Monstrous spaces: Gothic in fictionalization of Pedra Bonita and Canudos
DOI:
https://doi.org/10.22409/gragoata.v23i47.33609Keywords:
gothic poetics, loci horribiles, Brazilian literature, messianic movements.Abstract
Despite of what Brazilian literary criticism and historiography of 19th and 20th centuries declare, Gothic can be found in Brazilian literature. Recent studies have shown that regionalist fiction is one of the most developed proses in Brazilian terror, horror and thriller literature, characterizing the up-country, specially the sertões, as an authentic locus horribilis. In the novels O reino encantado: crônica sebastianista (1878), by Araripe Júnior, and Os Jagunços: novela sertaneja (1898), by Afonso Arinos, their narrators, to describe the messianic movements of Pedra Bonita and Canudos respectively, use a horrifying and macabre language to turn the Brazilian Northeastern landscape into a gloomy and obscure scenery.
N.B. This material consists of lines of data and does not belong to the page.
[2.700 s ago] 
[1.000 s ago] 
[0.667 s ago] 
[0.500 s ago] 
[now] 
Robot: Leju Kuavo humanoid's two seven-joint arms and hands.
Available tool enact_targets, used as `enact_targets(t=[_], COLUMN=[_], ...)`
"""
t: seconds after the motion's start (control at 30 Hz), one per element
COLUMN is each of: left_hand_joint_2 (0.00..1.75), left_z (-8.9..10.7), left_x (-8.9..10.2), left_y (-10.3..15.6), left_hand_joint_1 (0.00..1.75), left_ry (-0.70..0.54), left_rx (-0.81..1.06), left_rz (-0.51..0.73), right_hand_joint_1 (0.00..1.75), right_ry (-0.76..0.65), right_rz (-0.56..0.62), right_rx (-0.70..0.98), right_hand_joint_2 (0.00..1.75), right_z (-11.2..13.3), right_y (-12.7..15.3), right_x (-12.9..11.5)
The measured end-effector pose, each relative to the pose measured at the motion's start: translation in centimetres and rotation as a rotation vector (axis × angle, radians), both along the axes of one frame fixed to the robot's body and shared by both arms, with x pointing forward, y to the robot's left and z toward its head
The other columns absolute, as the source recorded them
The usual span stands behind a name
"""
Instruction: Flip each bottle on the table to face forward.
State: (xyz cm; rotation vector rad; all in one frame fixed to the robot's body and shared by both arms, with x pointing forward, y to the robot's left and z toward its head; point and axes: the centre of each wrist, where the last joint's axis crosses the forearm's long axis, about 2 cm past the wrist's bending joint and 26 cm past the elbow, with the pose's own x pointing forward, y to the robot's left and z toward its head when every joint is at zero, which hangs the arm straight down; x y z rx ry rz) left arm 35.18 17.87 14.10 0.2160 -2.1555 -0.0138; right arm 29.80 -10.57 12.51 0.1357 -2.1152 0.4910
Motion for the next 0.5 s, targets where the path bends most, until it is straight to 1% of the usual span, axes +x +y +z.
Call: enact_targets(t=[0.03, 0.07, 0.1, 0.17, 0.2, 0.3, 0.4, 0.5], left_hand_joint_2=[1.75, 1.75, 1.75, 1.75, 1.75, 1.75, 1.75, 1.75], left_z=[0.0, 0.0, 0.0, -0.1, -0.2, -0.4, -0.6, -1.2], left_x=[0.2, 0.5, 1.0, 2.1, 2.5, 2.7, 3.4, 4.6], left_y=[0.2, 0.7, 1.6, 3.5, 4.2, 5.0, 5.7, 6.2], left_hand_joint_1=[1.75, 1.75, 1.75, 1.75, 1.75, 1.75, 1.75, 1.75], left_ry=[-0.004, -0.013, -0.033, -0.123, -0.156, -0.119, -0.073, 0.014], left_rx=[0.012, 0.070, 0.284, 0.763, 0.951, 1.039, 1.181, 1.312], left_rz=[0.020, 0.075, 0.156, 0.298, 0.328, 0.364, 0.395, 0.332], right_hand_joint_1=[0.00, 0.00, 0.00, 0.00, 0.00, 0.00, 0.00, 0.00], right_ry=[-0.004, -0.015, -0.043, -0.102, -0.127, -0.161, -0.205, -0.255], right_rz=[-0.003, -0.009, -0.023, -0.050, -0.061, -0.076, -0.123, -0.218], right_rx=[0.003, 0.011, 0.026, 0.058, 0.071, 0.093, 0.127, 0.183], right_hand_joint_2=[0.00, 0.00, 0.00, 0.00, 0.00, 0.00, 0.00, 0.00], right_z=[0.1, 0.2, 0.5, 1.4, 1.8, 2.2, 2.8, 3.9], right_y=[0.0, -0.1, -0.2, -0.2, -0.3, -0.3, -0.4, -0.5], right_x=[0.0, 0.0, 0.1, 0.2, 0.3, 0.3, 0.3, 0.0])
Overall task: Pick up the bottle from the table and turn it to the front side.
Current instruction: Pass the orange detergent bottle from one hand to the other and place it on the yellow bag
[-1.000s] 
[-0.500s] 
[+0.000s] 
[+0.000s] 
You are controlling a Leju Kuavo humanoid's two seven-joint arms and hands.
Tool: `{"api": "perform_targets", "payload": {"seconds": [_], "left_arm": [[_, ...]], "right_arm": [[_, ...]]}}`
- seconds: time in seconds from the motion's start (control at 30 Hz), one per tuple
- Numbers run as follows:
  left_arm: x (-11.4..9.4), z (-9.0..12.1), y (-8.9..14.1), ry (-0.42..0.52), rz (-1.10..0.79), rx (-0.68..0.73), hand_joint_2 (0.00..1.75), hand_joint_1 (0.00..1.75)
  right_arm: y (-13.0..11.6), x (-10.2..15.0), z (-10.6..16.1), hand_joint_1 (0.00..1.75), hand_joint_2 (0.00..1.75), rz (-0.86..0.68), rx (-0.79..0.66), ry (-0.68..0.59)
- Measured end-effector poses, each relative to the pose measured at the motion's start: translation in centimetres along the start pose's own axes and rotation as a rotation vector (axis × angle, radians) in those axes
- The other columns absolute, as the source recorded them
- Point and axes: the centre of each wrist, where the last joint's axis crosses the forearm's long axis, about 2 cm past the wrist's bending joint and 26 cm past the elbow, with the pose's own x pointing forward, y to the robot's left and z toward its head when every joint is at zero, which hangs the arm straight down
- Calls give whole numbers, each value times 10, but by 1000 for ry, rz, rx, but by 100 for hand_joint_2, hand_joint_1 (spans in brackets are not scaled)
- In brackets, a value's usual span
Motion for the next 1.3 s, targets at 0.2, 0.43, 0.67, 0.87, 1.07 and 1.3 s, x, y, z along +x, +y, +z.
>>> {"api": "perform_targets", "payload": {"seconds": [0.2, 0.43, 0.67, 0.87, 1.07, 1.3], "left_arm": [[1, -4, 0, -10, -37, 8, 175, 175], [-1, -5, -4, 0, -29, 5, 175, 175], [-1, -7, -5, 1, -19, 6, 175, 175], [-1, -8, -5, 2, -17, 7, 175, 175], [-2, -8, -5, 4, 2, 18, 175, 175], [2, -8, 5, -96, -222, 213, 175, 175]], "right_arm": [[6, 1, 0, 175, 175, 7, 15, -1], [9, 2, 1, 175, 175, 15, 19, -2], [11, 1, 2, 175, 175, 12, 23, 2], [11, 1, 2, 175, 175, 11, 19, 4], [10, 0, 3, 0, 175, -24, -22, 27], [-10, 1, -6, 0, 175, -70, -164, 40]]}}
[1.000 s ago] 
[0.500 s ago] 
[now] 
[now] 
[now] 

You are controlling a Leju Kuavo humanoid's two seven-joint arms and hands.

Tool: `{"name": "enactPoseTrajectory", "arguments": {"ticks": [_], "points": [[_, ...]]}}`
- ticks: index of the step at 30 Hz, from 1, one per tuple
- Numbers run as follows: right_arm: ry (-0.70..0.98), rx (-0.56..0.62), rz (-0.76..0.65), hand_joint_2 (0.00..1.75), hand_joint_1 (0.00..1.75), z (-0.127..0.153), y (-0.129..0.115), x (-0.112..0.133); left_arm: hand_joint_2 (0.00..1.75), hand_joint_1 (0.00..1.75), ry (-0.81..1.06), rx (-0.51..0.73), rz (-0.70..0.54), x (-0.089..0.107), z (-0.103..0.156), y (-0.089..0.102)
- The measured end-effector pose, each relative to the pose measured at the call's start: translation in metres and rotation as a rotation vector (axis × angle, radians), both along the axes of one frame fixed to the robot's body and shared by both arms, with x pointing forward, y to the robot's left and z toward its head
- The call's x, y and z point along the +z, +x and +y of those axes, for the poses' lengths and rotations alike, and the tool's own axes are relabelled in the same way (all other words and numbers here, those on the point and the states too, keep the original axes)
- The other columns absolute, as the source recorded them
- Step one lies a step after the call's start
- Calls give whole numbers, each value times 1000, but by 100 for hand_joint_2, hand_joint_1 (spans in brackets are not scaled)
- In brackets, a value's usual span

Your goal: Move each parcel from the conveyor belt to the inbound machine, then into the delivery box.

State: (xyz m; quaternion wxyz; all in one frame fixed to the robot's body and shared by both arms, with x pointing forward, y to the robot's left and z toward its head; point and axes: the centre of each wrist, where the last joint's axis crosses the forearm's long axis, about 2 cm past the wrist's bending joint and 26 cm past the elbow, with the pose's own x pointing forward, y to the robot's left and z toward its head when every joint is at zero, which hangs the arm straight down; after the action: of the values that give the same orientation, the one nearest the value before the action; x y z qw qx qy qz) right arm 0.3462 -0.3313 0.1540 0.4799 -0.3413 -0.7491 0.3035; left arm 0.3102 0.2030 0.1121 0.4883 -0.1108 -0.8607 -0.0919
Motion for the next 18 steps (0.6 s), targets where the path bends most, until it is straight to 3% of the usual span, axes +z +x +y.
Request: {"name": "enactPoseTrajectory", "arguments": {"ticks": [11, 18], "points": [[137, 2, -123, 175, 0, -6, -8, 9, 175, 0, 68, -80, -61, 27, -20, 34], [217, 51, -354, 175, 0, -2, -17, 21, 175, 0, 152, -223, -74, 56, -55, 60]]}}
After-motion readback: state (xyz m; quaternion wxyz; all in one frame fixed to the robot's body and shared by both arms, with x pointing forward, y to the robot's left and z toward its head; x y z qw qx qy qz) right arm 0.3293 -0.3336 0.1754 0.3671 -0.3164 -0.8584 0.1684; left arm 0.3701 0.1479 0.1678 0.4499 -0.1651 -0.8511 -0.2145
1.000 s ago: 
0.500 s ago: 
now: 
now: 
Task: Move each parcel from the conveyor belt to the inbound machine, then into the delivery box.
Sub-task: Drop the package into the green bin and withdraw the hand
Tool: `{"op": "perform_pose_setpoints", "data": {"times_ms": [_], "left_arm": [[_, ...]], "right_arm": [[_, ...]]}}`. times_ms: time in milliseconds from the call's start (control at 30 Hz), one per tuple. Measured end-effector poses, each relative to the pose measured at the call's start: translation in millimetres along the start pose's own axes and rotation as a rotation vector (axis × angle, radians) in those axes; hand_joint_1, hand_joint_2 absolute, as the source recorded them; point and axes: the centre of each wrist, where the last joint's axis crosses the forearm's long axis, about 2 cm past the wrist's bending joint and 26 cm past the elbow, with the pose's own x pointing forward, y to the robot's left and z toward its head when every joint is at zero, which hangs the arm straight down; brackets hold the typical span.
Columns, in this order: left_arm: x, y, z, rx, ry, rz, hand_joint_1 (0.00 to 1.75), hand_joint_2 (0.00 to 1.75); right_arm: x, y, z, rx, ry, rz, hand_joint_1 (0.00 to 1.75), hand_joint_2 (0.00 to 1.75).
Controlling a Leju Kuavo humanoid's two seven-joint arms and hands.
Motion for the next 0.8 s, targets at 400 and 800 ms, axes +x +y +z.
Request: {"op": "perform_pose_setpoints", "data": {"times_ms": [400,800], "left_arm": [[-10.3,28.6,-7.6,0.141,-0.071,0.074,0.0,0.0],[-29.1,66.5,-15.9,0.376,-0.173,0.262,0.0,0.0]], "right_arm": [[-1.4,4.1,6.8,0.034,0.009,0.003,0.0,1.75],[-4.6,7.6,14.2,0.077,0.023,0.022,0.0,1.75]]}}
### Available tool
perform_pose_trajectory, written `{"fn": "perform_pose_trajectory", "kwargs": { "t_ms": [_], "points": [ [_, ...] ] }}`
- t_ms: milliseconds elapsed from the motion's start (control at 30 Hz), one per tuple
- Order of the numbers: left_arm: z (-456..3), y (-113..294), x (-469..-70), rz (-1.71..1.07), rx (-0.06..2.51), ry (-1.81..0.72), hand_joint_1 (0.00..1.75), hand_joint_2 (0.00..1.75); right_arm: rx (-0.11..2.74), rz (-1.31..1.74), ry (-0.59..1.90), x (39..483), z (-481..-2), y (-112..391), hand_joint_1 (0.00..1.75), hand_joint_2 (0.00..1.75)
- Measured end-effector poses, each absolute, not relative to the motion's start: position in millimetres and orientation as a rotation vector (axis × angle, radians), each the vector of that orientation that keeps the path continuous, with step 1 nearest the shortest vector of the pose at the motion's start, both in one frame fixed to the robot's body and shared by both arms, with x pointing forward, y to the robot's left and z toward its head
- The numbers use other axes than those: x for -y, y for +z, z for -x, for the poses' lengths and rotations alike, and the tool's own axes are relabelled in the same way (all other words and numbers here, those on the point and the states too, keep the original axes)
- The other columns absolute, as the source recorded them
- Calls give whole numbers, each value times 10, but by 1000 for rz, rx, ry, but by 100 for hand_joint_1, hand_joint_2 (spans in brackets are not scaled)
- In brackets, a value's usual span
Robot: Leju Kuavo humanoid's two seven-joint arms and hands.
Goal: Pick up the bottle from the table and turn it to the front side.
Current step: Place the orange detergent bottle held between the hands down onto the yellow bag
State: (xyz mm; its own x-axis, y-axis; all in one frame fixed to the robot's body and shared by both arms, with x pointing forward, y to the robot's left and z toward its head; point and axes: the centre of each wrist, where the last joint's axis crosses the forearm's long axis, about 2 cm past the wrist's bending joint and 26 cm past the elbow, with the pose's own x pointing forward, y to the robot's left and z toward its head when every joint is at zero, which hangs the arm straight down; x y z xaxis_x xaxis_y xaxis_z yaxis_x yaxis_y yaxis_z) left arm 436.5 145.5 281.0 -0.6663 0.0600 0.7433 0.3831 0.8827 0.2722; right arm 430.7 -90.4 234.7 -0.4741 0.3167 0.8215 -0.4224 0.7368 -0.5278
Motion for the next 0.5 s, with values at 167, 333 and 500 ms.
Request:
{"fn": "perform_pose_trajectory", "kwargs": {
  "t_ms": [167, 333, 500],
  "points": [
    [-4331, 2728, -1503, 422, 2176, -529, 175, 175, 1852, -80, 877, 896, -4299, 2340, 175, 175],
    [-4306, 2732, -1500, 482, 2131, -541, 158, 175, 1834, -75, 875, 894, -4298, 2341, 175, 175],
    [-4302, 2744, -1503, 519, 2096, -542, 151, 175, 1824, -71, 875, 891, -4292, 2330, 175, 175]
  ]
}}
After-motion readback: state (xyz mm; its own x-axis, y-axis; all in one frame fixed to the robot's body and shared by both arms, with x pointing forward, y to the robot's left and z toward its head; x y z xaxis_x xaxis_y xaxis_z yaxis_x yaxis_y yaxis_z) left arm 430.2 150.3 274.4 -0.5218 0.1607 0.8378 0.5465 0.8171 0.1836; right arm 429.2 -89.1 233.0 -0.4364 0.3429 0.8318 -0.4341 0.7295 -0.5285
Both narratives explore the space not only as the stage in which the atrocities of the plots are practiced and suffered, but also as the main narrative element that constitutes an oppressive and fatal atmosphere. While O reino encantado describes the place of Pedra Bonita’s rituals to evoke feelings of horror and fear, Os Jagunços uses the sertaneja nature to demonstrate the republican soldiers’ terror in front of the canudenses.